Directions> Everything in the listing should be copied exactly, save for the pictures.

Provided data>
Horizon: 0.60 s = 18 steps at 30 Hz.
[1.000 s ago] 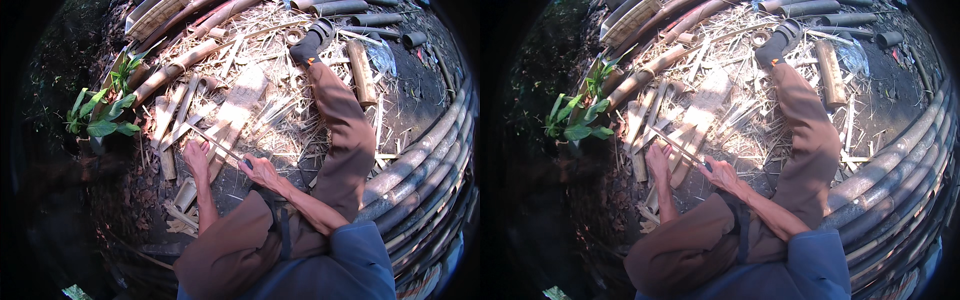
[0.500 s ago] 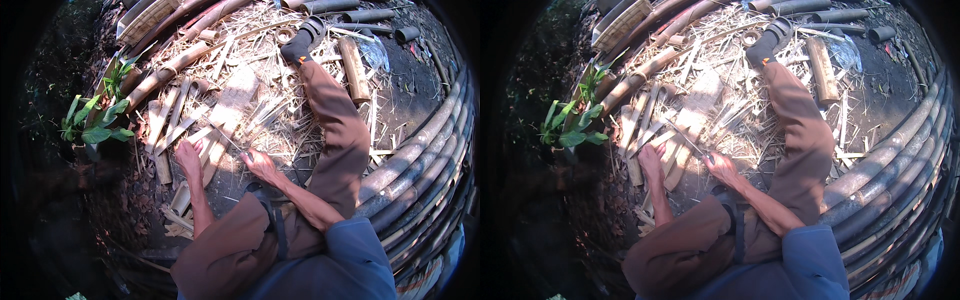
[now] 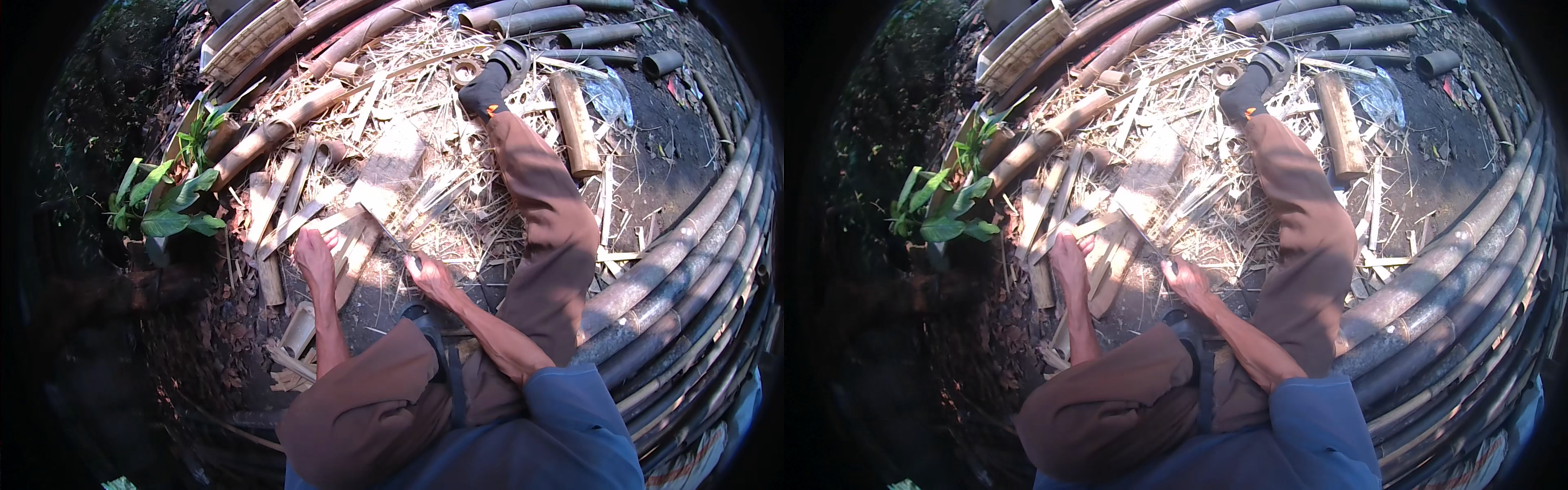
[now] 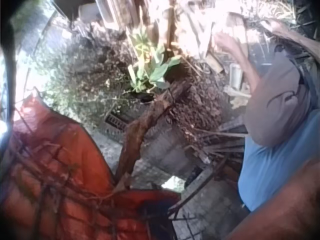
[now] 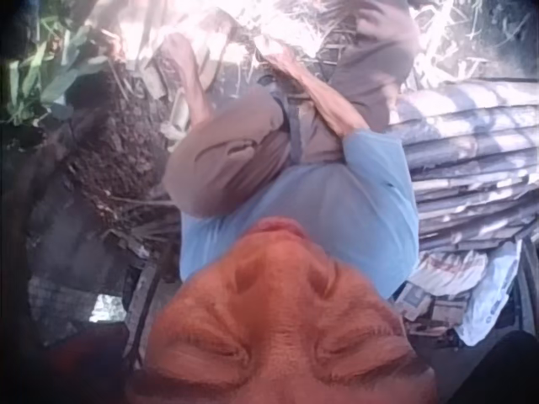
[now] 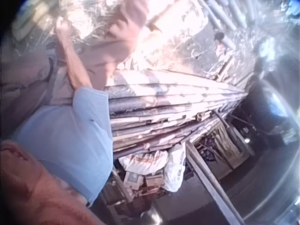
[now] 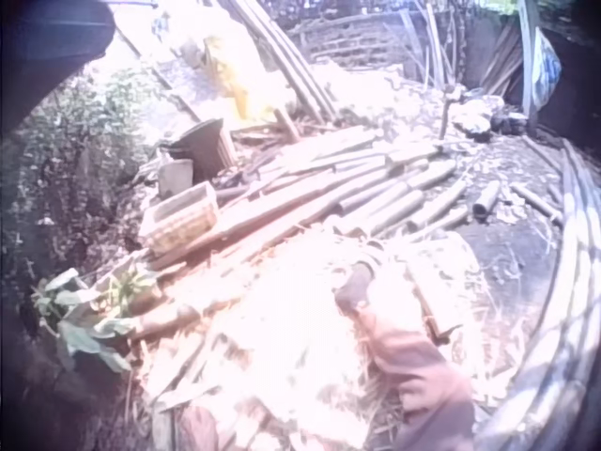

Exercise output>
Horizon: 0.60 s = 18 steps at 30 Hz.
[1.000 s ago] 
[0.500 s ago] 
[now] 
[now] 
[now] 
[now] 
[now] 

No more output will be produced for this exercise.